Nick Murphy’s cocky intro got on my nerves but I do agree with what he said about Rebecca Hall – that her engagement with a part is so strong that she seems physically transformed on screen from one role to the next.   She’s a fine actress but it’s too early in her career for a film to be designed largely as a showcase for her talents, which this seems to be.  (It’s arguably always too early in someone’s career for that.)   Hall certainly has her moments – especially when Florence is telling the boy Tom (well played by Isaac Hempstead Wright) about the death of her lover in the war – but, for the most part, you’re conscious of her skill rather than drawn to her character.  Dominic West has been on screens plenty in recent months; although he’s good, I’m beginning to get the sense that he’s always a beat behind.  That quality paid great dividends in The Hour; as Fred West in Appropriate Adult, West had the Gloucester accent down pat but he rarely seemed on the character’s wavelength.  As Mallory, he has to spend a lot of time staring in bewilderment about the turn that events are taking; he becomes rather ridiculous without being particularly interesting.  West really can connect, though, with the actress he’s playing opposite – Romola Garai in The Hour, Emily Watson in Appropriate Adult, and now Rebecca Hall:  a pity, given the sexual spark between Hall and West, that their progress to the bedroom is as laboured as Nick Murphy makes it.

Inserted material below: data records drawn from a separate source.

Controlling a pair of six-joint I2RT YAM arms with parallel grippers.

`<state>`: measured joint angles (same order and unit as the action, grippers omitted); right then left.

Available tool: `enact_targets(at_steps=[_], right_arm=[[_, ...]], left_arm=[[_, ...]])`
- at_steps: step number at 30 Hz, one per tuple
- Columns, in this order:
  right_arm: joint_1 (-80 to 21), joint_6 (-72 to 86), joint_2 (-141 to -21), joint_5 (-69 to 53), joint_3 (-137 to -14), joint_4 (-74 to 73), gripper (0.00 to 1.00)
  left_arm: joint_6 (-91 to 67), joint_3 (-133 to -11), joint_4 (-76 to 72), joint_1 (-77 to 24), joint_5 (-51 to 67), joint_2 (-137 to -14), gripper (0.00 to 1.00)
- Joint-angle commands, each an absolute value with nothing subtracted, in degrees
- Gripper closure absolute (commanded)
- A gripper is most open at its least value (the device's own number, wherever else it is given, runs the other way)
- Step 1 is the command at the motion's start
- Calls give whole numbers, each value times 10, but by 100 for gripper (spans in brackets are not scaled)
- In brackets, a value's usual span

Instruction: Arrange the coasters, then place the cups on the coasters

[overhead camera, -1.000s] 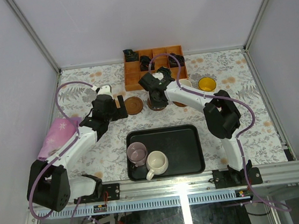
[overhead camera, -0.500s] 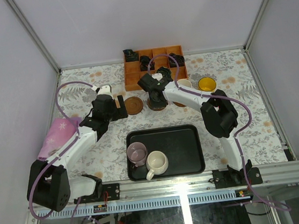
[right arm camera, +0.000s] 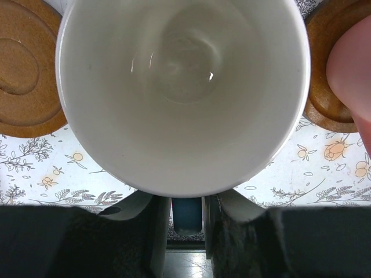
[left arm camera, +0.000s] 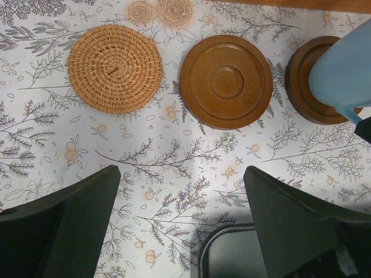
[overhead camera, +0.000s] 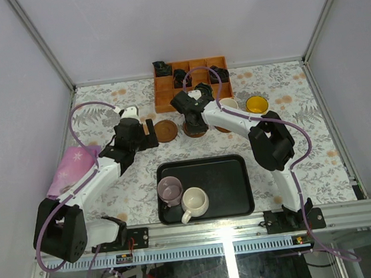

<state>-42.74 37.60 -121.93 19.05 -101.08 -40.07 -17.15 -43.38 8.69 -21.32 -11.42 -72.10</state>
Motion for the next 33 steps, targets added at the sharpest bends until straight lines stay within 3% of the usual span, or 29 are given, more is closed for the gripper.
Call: enact_targets(at_steps=[1,10,33], right_arm=[[-425,369,-1220,215,-1031,-401,65],[-425,367,-1217,212,-1030,-395,58],[-425,353,-1232,222,-1048,-397,58]], left_arm=[[-169,-429,58,-216,-119,-715,12],[-169,-429,57,-216,-118,-713,12],[-170,-428,56,-216,-115,-710,12]])
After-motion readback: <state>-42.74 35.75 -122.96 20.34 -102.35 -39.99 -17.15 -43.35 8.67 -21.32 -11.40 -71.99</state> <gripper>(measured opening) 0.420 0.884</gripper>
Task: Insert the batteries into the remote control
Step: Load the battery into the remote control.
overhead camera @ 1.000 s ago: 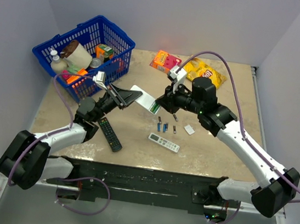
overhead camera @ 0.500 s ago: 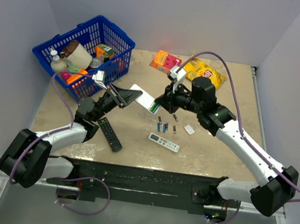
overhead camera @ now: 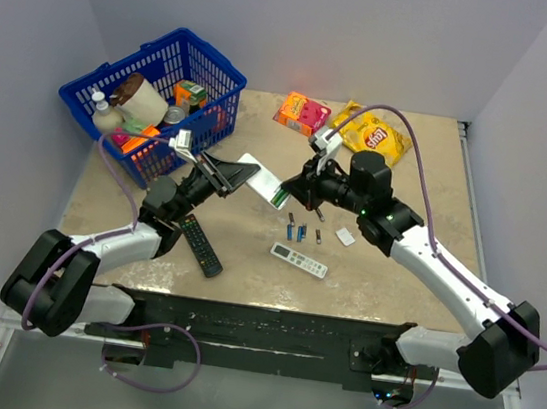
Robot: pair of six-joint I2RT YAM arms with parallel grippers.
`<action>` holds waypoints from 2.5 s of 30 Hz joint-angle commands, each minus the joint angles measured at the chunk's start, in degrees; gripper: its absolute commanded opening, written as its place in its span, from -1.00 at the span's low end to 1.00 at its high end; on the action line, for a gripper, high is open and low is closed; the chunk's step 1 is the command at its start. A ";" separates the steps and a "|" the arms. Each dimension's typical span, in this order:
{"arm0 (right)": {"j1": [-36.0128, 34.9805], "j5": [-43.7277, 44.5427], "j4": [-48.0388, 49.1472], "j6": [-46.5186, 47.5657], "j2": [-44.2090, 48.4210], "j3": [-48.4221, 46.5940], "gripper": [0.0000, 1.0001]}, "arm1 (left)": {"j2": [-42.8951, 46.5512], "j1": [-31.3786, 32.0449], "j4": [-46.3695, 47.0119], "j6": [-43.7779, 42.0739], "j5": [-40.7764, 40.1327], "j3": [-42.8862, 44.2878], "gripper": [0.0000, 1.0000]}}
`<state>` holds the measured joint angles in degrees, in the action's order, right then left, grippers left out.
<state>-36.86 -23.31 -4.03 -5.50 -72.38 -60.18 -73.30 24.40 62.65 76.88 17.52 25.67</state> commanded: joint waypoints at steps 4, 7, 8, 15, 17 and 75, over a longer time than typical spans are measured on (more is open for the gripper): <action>-1.37 -1.91 1.39 -8.02 0.66 8.76 -1.00 | 1.93 0.73 24.09 5.03 -6.18 5.09 -1.00; -1.54 -2.79 5.68 -12.85 0.31 10.78 -1.00 | 1.76 1.35 24.80 4.95 -6.18 5.79 -1.00; -1.55 -3.05 6.40 -13.48 0.05 10.96 -1.00 | 1.75 1.44 25.06 4.77 -6.01 6.05 -1.00; -4.01 1.50 5.52 -11.91 -1.62 10.35 -1.00 | 0.44 2.84 27.78 6.00 -5.83 6.94 -1.00; -4.53 2.83 5.97 -11.38 -1.80 11.58 -1.00 | 0.17 2.84 28.66 6.61 -6.00 7.29 -1.00; -4.97 15.93 -4.23 -9.97 6.72 -2.39 -0.53 | -2.90 2.84 33.23 5.21 3.49 -1.33 -1.00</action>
<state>-41.93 -9.13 -8.19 -15.42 -67.33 -59.64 -77.95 26.85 71.64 81.45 20.16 24.49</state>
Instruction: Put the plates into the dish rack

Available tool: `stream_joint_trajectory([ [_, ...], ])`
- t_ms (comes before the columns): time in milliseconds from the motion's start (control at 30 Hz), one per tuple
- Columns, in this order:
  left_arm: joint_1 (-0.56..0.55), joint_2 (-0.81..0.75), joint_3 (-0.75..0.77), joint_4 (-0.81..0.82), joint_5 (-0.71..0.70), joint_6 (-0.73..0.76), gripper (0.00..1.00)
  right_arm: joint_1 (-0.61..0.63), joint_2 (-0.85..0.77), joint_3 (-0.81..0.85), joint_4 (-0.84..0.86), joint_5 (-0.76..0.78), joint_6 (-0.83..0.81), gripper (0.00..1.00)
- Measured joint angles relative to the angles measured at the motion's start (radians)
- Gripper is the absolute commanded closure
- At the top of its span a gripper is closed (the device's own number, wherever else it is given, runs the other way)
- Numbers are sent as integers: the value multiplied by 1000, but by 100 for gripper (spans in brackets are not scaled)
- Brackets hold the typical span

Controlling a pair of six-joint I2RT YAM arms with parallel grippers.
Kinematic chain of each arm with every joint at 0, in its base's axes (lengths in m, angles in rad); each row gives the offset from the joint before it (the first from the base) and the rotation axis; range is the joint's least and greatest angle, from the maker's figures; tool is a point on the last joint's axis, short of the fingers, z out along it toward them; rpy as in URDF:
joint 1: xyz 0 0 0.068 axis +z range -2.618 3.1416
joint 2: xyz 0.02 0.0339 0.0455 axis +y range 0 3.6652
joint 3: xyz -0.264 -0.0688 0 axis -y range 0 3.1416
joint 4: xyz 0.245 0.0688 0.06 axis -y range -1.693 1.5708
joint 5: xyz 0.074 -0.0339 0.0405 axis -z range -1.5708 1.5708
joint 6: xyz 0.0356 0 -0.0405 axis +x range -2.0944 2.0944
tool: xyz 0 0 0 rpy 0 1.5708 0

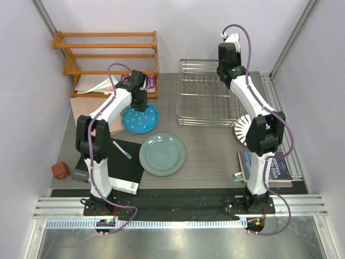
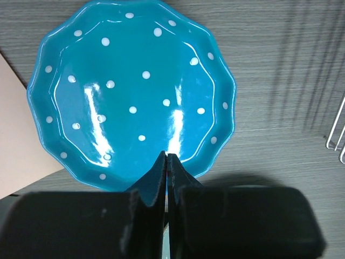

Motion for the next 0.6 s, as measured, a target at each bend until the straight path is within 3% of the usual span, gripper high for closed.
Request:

Playing another teacher, Sean Dooley, a reliably excellent television actor, seems overawed by his big screen opportunity:  he just acts intense.  But Joseph Mawle, as a Dolge Orlick-ish handyman at Rookwood, shows how the move from television to cinema can be done:  Mawle’s meant to be merely vile but he has more human reality than anyone else on screen – the one time I jumped was when his character was on the receiving end of a shock.  Imelda Staunton is strong if unexciting as the school matron with a backstory and an occasional tendency (shared by Mallory) to make significant pronouncements like, ‘I don’t think anyone knows the true meaning of loneliness until they’ve been in this place’.  The supernatural elements I experienced watching The Awakening were largely accidental.   I had one of the end seats in Vue7, where the sightline left a lot to be desired.  All the bodies on screen were elongated, so much so that even Imelda Staunton had a Modigliani look.